SETELAH kemarin 26 Desember 2025, libur melaut untuk memperingati 21 tahun bencana dahsyat gempa bumi dan gelombang besar tsunami. Hari ini Sabtu (27/12) ribuan nelayan Aceh kembali berlayar menangkap ikan. Mereka adalah pencari ikan diperairan Samudera Hindia dan Selat Malaka.
Mulai subuh dini hari para nelayan tradisional pahlawan pejuang nafkah keluarga itu sudah memanggul berbagai peralatan penangkap ikan. Lalu menghidupkan mesin perahu kecilnya berlayar memecah kegelapan sunyi. Tujuannya tidak lain adalah, untuk mencari nafkah menyambung kehidupan anak istrinya.
Usman, tokoh adat laut di Kecamatan Pante Raja, Kabupaten Pidie Jaya, Aceh, Sabtu (27/12) mengatakan, meski belum pulih dari banjir, mereka tetap tegar berlayar mencari kehidupan baru walau harus mengarungi ketinggian gelombang tiada menentu. Itupun bukan sekedar pilihan atau kebutuhan keluarga sendiri, tapi juga panggilan hati menghidupkan nadi kebutuhan ikan segar untuk pasar lokal dan pelosok lokasi bencana.
Bencana dahsyat tsunami 26 Desember 2004 silam mengajarkan para penakluk Samudera itu untuk lebih kuat, sabar dan teguh seperti karang dihempas gelombang. Sedangkan banjir besar 26-27 November 2025 bulan lalu, memadu mereka lebih tegar menghadapi cobaan.
“Semua ini untuk memperkuat iman, bukan berlarut dalam kesedihan berujung trauma berkepanjangan. Walau daratan telah porak poranda diterjang air bah, tapi Selat Malaka masih membentang luas bertabur rizki”, tutur Muslim, nelayan tradisonal lainnya.
Adapun larangan tidak turun ke laut menjaring ikan setiap tiba 26 Desember. Itu sesuai kesepakatan bersama dan telah menjadi hukum adat laut di bumi Serambi Mekkah. Lalu dijadikan aturan yang tertera dalam Hukom Adat Laot (Hukum Adat Laut) Aceh, yang wajib di patuhi.
Teuku Muttaqin Masur, Sekretaris Umum Yayasan Pangkai Meureunoe Aneuk Nelayan (YPMAN), kepada Media Indonesia, Sabtu (27/12) mengatakan berhenti menlaut pada Jumat kemarin adalah untuk mengenang peristiwa gempa bumi dan tsunami 21 tahun silam.

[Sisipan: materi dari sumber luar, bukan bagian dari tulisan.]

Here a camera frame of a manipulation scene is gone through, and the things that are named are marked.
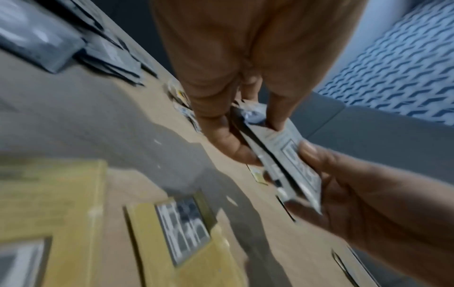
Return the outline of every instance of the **geometric pattern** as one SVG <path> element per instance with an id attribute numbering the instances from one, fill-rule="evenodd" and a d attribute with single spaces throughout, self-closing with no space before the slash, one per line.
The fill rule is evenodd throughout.
<path id="1" fill-rule="evenodd" d="M 454 126 L 454 0 L 416 6 L 318 92 Z"/>

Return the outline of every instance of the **white wall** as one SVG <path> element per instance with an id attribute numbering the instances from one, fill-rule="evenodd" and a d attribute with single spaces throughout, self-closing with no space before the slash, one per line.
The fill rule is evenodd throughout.
<path id="1" fill-rule="evenodd" d="M 369 0 L 361 21 L 335 64 L 315 87 L 321 89 L 415 5 L 415 0 Z"/>

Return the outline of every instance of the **gray couch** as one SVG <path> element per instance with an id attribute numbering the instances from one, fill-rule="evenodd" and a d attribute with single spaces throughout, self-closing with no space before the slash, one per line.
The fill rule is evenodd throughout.
<path id="1" fill-rule="evenodd" d="M 266 102 L 267 96 L 261 95 L 260 101 Z M 317 93 L 312 93 L 295 110 L 291 120 L 315 144 L 454 184 L 454 128 L 346 106 Z M 355 253 L 381 287 L 421 286 L 364 252 Z"/>

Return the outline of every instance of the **hand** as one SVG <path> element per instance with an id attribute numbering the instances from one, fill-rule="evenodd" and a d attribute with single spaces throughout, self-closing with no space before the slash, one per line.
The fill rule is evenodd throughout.
<path id="1" fill-rule="evenodd" d="M 436 286 L 454 282 L 454 187 L 304 142 L 322 176 L 322 216 L 296 201 L 289 212 L 391 267 Z"/>
<path id="2" fill-rule="evenodd" d="M 242 163 L 257 156 L 229 123 L 237 92 L 271 91 L 268 124 L 281 130 L 322 80 L 367 0 L 152 0 L 164 46 L 208 140 Z"/>

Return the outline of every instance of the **wooden surface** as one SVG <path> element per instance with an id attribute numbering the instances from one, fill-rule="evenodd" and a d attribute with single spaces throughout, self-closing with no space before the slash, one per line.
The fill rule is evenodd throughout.
<path id="1" fill-rule="evenodd" d="M 245 165 L 197 134 L 164 93 L 172 76 L 157 62 L 161 80 L 145 73 L 145 87 L 76 62 L 55 75 L 4 51 L 0 62 L 1 152 L 109 163 L 100 286 L 140 286 L 122 206 L 197 189 L 250 286 L 351 286 L 331 258 L 333 242 L 345 245 L 304 222 L 294 224 L 273 187 L 256 183 Z"/>

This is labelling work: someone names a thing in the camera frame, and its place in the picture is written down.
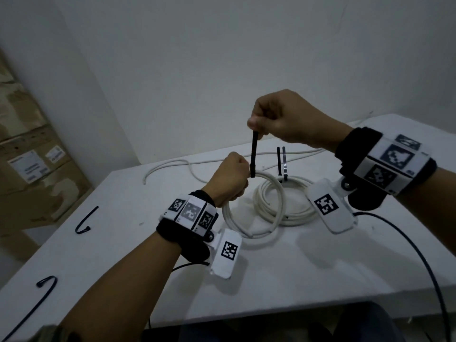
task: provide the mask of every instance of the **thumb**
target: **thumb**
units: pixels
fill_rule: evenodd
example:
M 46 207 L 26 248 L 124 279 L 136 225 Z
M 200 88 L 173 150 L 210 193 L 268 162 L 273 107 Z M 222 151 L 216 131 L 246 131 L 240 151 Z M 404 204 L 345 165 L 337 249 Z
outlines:
M 275 121 L 268 119 L 264 116 L 252 116 L 250 119 L 247 120 L 247 126 L 256 132 L 260 132 L 262 134 L 272 133 L 274 134 L 275 130 Z

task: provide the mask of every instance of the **human arm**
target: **human arm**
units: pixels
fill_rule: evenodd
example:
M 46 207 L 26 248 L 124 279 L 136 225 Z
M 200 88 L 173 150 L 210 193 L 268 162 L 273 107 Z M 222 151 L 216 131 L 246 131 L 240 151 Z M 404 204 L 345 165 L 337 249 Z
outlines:
M 290 90 L 258 98 L 247 125 L 260 136 L 271 133 L 289 143 L 304 143 L 331 152 L 353 130 Z M 456 201 L 455 173 L 438 168 L 424 183 L 396 198 L 456 255 L 456 213 L 452 207 Z
M 218 207 L 243 194 L 248 162 L 231 153 L 204 190 Z M 61 326 L 82 341 L 137 341 L 181 253 L 153 233 L 106 272 L 71 309 Z

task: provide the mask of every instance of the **box label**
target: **box label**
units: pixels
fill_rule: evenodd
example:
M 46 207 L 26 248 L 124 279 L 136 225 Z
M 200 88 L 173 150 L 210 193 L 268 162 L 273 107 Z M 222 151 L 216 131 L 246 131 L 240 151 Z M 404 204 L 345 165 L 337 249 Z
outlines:
M 65 151 L 63 151 L 58 145 L 54 146 L 46 154 L 46 157 L 48 157 L 49 161 L 51 161 L 52 164 L 58 162 L 63 156 L 65 156 Z
M 31 150 L 8 161 L 9 165 L 28 184 L 38 180 L 50 172 L 48 166 L 35 150 Z

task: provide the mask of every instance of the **white table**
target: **white table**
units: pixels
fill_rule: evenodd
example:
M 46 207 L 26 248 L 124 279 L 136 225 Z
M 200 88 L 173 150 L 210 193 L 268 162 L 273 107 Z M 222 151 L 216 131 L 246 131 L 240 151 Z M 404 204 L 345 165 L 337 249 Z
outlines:
M 440 166 L 456 171 L 456 135 L 393 114 L 371 118 L 364 124 L 380 131 L 402 131 L 432 148 Z M 280 140 L 268 139 L 259 142 L 258 151 L 275 151 L 282 145 Z M 301 144 L 287 144 L 286 148 L 308 149 Z M 248 154 L 250 150 L 248 143 L 186 158 L 201 161 L 224 158 L 230 151 Z M 257 157 L 257 169 L 274 163 L 276 155 Z M 143 185 L 142 176 L 154 165 L 112 172 L 4 286 L 0 291 L 0 338 L 43 296 L 50 282 L 41 289 L 35 283 L 49 275 L 58 277 L 56 288 L 14 339 L 30 337 L 44 324 L 58 324 L 104 272 L 154 231 L 159 214 L 177 195 L 202 187 L 186 166 L 155 172 Z M 198 165 L 195 172 L 210 178 L 218 165 Z M 324 152 L 289 162 L 289 174 L 335 180 L 339 167 L 333 154 Z M 234 215 L 254 227 L 265 225 L 251 204 L 260 181 L 251 179 L 245 196 L 231 204 Z M 77 224 L 95 206 L 100 208 L 84 224 L 92 230 L 77 235 Z M 412 238 L 443 287 L 448 309 L 456 310 L 456 258 L 392 197 L 387 197 L 376 212 Z M 224 224 L 219 213 L 215 230 Z M 178 264 L 185 262 L 181 257 Z M 243 246 L 229 281 L 211 276 L 202 265 L 175 271 L 151 322 L 153 326 L 166 326 L 372 298 L 392 316 L 439 312 L 428 273 L 395 230 L 361 216 L 355 230 L 332 235 L 316 219 L 302 227 L 281 228 L 280 237 L 266 247 Z

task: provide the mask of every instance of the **hand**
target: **hand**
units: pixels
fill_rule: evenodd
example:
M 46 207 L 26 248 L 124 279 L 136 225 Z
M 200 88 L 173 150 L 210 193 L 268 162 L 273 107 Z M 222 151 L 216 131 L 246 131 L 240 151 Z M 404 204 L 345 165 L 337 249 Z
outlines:
M 244 194 L 249 176 L 248 162 L 237 152 L 231 152 L 202 190 L 210 195 L 216 207 L 222 207 Z
M 258 98 L 247 126 L 259 132 L 259 139 L 271 133 L 287 143 L 303 143 L 331 152 L 352 130 L 290 90 Z

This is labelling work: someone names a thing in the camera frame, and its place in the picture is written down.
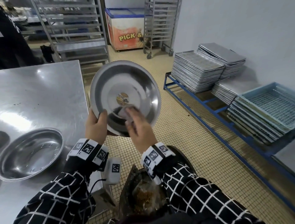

Mengisi hari-hari kemarin, nelayan berkumpul di masjid, musalla, pelabuhan pendaratan ikan atau pos tempat dimana biasanya berteduh serta lokasi lain, guna menyelenggarakan zikir dan doa bersama.
Kesempatan 26 Desember juga lazil dilaksanakan kenduri dan tausiah mengenang syuhada tsunami dua dekade silam. Di forum sederhana itu mereka saling berbagi dan berkisah pengalaman unik menjalani kehidupan sesama.
“Ini sangat bermanfaat sebagai forum kebersamaan, media menukar informasi dan kesempatan bermusyawarah” tutur Muttaqin.
Dikatakannya, libur melaut 26 Desember itu merupakan kesepakatan bersama yang tertuang dalan aturan hukum adat laut di Aceh. Bila terjadi pelanggaran, panglima laot lhok (Papuma laut tingkat kabupaten) akan menjatuhkan sanksi.
Ketentuannya yaitu menyita semua hasil tangkapan, dan menahan kapal ikan tidak diperkenankan melaut berkisar 1 hingga 7 hari (tergantung berat, rigannya pelanggaran).
“Biasanya tidak ada pelanggaran, karena mereka patuh dan taat pada hukum adat yang telah disepakati” tambah Muttaqin yang juga Dosen Hukum Adat dari Universitas Syiah Kuala (USK) Banda Aceh. (H-2)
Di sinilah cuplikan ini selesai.